[dpdk-dev] overcommitting CPUs

Alex Markuze alex at weka.io
Wed Aug 27 10:40:45 CEST 2014


IMHO adding "Interrupt Mode" to dpdk is important as this can open
DPDK to a larger public of consumers, I can easily imagine someone
trying to find user space networking  solution (And deciding against
verbs - RDMA) for the obvious reasons and not needing deterministic
latency.

A few thoughts:

Deterministic Latency: Its a fiction in a sence that  this something
you will be able to see only in a small controlled environment. As
network latencies in Data Centres(DC) are dominated by switch queuing
(One good reference is http://fastpass.mit.edu that Vincent shared a
few days back).

Virtual environments: In virtual environments this is especially
interesting as the NIC driver(Hypervisor) is working in IRQ mode which
unless the Interrupts are pinned to different cpus then the VM will
have a disruptive effect on the VM's performance. Moving to interrupt
mode mode in paravirtualised environments makes sense as in any
environment that is not carefully crafted you should not expect any
deterministic guaranties and would opt for a simpler programming model
- like interrupt mode.

NAPI: With 10G NICs Most CPUs poll rate is faster then the NIC message
rate resulting in 1:1 napi_poll callback to IRQ ratio this is true
even with small packets. In some cases where the CPU is working slower
- for example when intel_iommu=on,strict is set , you can actually see
a performance inversion where the "slower" CPU can reach higher B/W
because the slowdown makes NAPI work with the kernel effectively
moving to polling mode.

I think that a smarter DPDK-NAPI is important, but it is a next step
IFF the interrupt mode is adopted.

On Wed, Aug 27, 2014 at 8:48 AM, Patel, Rashmin N
<rashmin.n.patel at intel.com> wrote:
> You're right and I've felt the same harder part of determinism with other hypervisors' soft switch solutions as well.
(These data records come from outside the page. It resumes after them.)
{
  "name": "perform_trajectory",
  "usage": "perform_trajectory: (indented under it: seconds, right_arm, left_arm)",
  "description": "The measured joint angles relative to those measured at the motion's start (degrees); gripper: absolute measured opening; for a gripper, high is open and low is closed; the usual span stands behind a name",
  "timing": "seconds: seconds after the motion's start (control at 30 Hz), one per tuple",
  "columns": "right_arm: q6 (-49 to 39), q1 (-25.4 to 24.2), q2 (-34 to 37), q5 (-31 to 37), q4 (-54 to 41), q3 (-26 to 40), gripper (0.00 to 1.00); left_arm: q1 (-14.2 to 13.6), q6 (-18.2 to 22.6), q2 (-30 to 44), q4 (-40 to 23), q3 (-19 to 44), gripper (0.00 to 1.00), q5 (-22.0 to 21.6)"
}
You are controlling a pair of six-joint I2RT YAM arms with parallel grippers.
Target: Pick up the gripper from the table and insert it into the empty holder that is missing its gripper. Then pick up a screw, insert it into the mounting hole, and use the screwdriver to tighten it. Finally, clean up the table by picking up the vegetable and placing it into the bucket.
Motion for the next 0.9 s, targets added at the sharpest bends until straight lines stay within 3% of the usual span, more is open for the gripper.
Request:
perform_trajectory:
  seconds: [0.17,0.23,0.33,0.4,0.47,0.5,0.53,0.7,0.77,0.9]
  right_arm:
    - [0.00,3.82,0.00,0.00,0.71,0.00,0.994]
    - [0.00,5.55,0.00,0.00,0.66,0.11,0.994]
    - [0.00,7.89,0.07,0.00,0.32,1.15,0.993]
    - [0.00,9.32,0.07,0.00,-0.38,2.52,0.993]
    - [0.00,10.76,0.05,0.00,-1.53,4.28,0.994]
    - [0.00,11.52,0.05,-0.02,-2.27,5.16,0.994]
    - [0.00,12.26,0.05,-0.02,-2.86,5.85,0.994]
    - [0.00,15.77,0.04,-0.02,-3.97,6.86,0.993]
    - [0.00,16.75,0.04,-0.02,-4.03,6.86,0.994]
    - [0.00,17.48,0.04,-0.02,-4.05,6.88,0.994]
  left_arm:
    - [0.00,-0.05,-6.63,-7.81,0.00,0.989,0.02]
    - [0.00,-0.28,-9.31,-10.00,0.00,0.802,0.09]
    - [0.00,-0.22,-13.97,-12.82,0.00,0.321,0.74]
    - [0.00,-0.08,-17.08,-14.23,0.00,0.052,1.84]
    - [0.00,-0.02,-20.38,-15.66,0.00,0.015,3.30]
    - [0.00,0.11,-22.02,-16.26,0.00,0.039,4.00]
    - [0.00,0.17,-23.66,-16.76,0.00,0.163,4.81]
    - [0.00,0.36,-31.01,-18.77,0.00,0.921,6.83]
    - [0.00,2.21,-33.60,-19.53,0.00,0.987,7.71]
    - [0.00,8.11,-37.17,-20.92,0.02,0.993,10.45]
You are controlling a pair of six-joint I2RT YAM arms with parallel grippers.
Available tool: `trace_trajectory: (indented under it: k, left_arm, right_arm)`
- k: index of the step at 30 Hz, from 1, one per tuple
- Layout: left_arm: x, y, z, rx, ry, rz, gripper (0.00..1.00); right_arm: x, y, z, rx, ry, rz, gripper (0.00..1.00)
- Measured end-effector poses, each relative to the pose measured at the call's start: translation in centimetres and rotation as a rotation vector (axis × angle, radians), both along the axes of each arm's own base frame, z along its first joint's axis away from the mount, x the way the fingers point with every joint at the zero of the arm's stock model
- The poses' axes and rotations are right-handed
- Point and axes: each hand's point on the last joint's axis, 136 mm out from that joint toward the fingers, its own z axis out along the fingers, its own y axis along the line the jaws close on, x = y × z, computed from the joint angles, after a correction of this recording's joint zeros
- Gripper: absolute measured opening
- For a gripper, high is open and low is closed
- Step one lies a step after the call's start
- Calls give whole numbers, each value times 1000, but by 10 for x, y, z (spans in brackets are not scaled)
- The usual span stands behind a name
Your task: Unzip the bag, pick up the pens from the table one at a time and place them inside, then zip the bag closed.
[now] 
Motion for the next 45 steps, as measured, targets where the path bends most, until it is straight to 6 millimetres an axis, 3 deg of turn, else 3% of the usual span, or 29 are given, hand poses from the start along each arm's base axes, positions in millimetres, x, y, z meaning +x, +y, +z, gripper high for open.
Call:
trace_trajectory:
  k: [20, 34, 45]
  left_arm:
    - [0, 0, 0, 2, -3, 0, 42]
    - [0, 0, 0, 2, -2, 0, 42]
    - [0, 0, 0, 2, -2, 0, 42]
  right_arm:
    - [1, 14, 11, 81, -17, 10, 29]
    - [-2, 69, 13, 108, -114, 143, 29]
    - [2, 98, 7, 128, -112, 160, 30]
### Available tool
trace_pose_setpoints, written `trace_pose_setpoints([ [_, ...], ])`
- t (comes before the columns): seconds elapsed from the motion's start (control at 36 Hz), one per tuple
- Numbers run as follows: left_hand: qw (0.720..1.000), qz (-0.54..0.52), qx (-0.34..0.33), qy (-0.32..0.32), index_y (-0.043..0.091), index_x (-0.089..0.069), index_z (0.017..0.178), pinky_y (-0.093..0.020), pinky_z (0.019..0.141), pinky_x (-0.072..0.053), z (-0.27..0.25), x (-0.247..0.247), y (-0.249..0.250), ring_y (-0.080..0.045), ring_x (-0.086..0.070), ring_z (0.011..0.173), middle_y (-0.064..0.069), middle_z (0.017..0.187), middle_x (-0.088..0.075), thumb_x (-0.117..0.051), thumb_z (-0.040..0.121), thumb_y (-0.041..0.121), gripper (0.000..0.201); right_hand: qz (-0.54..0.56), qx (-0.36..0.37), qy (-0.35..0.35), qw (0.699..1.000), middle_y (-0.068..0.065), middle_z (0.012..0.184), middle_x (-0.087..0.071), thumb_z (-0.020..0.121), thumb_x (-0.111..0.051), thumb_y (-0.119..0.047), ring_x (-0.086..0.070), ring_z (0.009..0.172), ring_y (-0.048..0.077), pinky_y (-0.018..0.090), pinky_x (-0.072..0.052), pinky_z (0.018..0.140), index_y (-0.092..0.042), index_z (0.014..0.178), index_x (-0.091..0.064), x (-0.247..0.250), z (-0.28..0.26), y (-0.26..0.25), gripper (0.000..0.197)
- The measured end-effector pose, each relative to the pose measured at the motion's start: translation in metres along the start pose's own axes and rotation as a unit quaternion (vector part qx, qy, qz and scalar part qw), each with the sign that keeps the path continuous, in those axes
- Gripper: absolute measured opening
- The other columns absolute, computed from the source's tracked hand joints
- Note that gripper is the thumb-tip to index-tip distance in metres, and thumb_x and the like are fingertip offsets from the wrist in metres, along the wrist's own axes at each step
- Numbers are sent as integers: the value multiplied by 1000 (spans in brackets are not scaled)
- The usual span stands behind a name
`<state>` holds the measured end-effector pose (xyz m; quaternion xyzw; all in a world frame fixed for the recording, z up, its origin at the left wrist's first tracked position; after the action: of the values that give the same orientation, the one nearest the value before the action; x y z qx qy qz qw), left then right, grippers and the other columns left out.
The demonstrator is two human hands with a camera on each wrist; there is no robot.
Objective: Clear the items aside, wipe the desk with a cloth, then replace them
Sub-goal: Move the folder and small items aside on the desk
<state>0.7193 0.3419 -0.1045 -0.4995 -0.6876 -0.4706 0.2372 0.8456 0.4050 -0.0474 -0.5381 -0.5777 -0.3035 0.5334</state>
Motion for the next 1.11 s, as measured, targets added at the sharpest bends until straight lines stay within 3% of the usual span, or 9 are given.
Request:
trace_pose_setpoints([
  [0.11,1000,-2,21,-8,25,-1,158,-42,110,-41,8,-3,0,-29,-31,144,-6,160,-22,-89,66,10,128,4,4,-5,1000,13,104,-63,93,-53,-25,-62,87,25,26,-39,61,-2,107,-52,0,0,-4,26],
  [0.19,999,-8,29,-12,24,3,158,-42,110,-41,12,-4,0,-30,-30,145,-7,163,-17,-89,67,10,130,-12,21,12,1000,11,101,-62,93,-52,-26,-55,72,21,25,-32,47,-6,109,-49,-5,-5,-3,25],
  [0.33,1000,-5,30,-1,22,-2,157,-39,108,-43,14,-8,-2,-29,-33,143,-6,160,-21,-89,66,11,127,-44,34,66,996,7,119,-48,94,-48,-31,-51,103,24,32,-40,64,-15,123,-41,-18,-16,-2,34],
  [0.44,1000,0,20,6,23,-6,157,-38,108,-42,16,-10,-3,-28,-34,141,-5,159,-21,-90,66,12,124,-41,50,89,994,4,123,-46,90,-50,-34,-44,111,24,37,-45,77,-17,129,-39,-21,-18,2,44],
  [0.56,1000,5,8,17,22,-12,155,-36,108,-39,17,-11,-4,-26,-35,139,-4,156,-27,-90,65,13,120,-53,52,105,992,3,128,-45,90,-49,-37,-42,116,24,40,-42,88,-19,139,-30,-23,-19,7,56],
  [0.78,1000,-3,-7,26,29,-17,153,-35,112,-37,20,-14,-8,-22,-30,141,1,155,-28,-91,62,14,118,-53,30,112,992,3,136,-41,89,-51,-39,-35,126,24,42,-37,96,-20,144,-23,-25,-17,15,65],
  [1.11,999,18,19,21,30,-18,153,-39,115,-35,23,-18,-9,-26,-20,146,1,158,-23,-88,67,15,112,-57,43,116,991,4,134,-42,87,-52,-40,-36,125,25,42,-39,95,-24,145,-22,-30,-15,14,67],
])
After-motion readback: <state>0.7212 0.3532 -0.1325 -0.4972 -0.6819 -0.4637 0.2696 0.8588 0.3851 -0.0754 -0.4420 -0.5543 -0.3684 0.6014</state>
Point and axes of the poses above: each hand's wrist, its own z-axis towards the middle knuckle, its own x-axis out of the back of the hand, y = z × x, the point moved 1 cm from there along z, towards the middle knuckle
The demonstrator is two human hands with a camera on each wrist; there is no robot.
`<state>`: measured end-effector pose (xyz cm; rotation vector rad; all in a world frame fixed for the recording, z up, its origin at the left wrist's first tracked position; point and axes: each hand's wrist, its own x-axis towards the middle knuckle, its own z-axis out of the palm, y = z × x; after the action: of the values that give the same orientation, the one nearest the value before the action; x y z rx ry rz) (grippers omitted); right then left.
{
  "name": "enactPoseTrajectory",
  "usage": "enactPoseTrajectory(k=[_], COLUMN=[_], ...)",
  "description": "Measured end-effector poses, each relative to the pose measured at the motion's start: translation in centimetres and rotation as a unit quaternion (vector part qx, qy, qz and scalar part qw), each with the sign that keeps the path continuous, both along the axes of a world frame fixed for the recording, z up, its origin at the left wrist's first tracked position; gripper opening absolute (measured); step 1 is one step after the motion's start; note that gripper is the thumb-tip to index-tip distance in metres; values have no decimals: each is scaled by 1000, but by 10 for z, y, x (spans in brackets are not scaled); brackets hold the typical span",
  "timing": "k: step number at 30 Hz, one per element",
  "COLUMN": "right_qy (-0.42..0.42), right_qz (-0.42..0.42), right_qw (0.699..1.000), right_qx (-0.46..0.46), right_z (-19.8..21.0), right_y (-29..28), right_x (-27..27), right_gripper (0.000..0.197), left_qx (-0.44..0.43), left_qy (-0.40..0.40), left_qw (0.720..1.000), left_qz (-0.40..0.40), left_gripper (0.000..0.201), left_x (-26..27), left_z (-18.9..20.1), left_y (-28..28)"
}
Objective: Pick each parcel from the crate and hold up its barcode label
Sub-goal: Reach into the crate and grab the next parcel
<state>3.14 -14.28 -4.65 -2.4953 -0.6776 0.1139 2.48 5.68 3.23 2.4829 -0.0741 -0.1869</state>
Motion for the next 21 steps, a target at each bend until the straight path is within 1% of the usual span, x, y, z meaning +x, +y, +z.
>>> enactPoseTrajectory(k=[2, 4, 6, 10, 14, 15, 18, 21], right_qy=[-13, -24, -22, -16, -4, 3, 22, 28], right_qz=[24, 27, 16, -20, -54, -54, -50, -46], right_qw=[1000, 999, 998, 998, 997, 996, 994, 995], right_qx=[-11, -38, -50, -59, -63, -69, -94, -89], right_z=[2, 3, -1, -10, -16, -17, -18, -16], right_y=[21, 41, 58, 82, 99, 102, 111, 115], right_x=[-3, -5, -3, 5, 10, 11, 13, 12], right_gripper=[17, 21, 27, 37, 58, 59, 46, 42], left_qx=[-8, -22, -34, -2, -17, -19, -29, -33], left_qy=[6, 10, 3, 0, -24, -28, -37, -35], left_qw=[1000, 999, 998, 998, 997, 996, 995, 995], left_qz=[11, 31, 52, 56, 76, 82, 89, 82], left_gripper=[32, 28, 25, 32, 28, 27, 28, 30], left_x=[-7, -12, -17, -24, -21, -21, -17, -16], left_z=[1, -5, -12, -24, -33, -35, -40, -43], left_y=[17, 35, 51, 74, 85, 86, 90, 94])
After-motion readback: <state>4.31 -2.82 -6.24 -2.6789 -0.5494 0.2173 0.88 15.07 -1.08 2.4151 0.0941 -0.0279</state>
I think it's worth thinking about.
>
> Thanks,
> Rashmin
>
> On Aug 26, 2014 9:15 PM, Stephen Hemminger <stephen at networkplumber.org> wrote:
> The way to handle switch between out of poll mode is to use IRQ coalescing
> parameters.
> You want to hold off IRQ until there are a couple packets or a short delay.
> Going out of poll mode
> is harder to determine.
>
>
> On Tue, Aug 26, 2014 at 9:59 AM, Zhou, Danny <danny.zhou at intel.com> wrote:
>
>>
>> > -----Original Message-----
>> > From: dev [mailto:dev-bounces at dpdk.org] On Behalf Of Stephen Hemminger
>> > Sent: Wednesday, August 27, 2014 12:39 AM
>> > To: Michael Marchetti
>> > Cc: dev at dpdk.org
>> > Subject: Re: [dpdk-dev] overcommitting CPUs
>> >
>> > On Tue, 26 Aug 2014 16:27:14 +0000
>> > "Michael  Marchetti" <mmarchetti at sandvine.com> wrote:
>> >
>> > > Hi, has there been any consideration to introduce a non-spinning
>> network driver (interrupt based), for the purpose of overcommitting
>> > CPUs in a virtualized environment?  This would obviously have reduced
>> high-end performance but would allow for increased guest
>> > density (sharing of physical CPUs) on a host.
>> > >
>> > > I am interested in adding support for this kind of operation, is there
>> any interest in the community?
>> > >
>> > > Thanks,
>> > >
>> > > Mike.
>> >
>> > Better to implement a NAPI like algorithm that adapts from poll to
>> interrupt.
>>
>> Agreed, but DPDK is currently pure poll-mode based, so unlike the NAPI'
>> simple algorithm, the new heuristic algorithm should not switch from
>> poll-mode to interrupt-mode immediately once there is no packet in the
>> recent poll. Otherwise, mode switching will be too frequent which brings
>> serious negative performance impact to DPDK.